Côté budget de l’Etat au sens strict le ministre Bruno Lemaire  entend faire des économies à hauteur de 15  milliards d’euros. Rappelons que ces économies se justifient, aux dires du gouvernement, pour courir après une dette qui se monte désormais à 3000 milliards d’euros. Cela prêterait à rire si ces coupes budgétaires n’étaient sans conséquences sur le plan social et se traduisait par une baisse de 6% des budgets consacrés aux services publics dont ceux touchant les hôpitaux dont on sait qu’ils sont aujourd’hui à la limite d’une rupture mortifère.
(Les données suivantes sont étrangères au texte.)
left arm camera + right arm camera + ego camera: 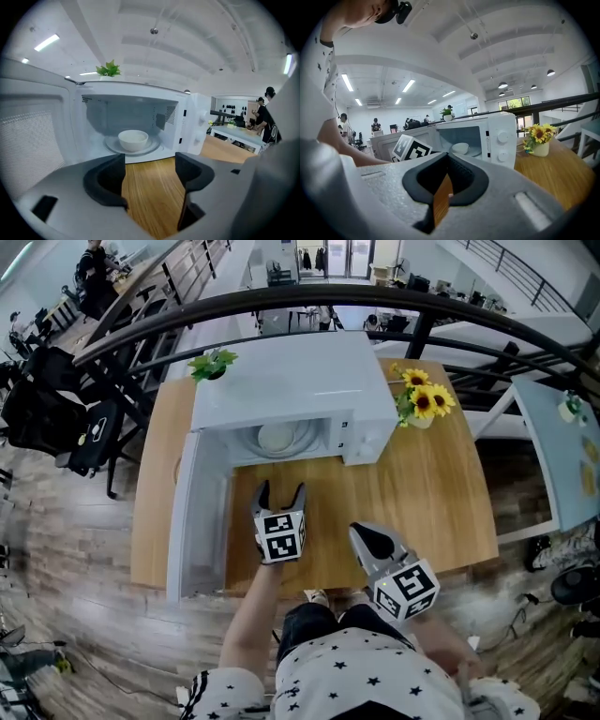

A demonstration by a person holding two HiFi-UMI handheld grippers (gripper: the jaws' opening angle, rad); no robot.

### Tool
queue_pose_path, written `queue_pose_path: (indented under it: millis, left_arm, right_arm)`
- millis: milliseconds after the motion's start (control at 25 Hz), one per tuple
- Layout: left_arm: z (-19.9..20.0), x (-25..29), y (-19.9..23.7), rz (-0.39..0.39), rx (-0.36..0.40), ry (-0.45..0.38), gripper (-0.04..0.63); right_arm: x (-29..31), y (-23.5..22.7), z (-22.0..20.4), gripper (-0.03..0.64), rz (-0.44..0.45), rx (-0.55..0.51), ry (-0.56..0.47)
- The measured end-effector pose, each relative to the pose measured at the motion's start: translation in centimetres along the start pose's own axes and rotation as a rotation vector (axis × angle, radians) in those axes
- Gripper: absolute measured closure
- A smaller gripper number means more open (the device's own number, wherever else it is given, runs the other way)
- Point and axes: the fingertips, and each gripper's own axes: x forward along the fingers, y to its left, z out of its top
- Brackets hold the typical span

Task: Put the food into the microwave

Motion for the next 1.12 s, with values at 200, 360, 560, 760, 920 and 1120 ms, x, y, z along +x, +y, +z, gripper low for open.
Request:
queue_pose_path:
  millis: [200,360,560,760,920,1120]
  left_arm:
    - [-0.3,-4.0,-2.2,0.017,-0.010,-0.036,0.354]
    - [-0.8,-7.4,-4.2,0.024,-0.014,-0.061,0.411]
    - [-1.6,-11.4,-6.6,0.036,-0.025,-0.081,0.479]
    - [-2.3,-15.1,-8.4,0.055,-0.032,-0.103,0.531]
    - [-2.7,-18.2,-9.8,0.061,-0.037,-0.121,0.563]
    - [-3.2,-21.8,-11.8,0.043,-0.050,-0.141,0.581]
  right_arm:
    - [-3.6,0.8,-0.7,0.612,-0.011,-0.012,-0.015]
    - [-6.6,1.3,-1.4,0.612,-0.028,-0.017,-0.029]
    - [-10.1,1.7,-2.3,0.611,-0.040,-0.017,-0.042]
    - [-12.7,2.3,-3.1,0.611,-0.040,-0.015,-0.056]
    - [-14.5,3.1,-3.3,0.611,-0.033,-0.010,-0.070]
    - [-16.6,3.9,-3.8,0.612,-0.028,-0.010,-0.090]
Les aides à l’apprentissage seraient également touchées tout comme est annoncée la fin des boucliers tarifaires laissant présager une envolée des factures d’électricité et de gaz.

Les aides au logement seront aussi impactées à la baisse par le biais notamment d’une refonte du Prêt à Taux Zéro (PTZ).

Quant aux collectivités locales, elles sont aimablement appelées à un effort de « modération de la défense publique ». Certains élus locaux ne cachent pas leur inquiétude quant à une possible baisse de la Dotation Globale de fonctionnement qui de toute façon aura peine à suivre l’inflation.

Les dépenses sont contenues à l’excès pour faire plaisir à Bruxelles mais aussi à la « finance » dont E.Macron reste le grand ami. Tant et si bien d’ailleurs que les vaches sacrés de la politique fiscale de notre président ne sont nullement remises en cause. Ainsi le gouvernement ne veut-il  pas entendre parler du relèvement du taux de prélèvement forfaitaire unique (la fameuse « flat tax » importé du monde anglo-saxon) que le Modem lui-même, pourtant dans le camp gouvernemental, avait proposé.

Oui, les vaches sont bien gardées au service des plus riches dans un pays où nos 43 milliardaires ont vu leurs revenus augmenter de plus de 20 % en une année seulement (depuis2022).

Nous n’arriverons à sortir de l’impasse que dans l’unité retrouvée d’une gauche qui se rassemble autour d’un projet à la fois réaliste et ambitieux. La balle est dans le camp d’une gauche qui n’aura pas renoncé à sa mission.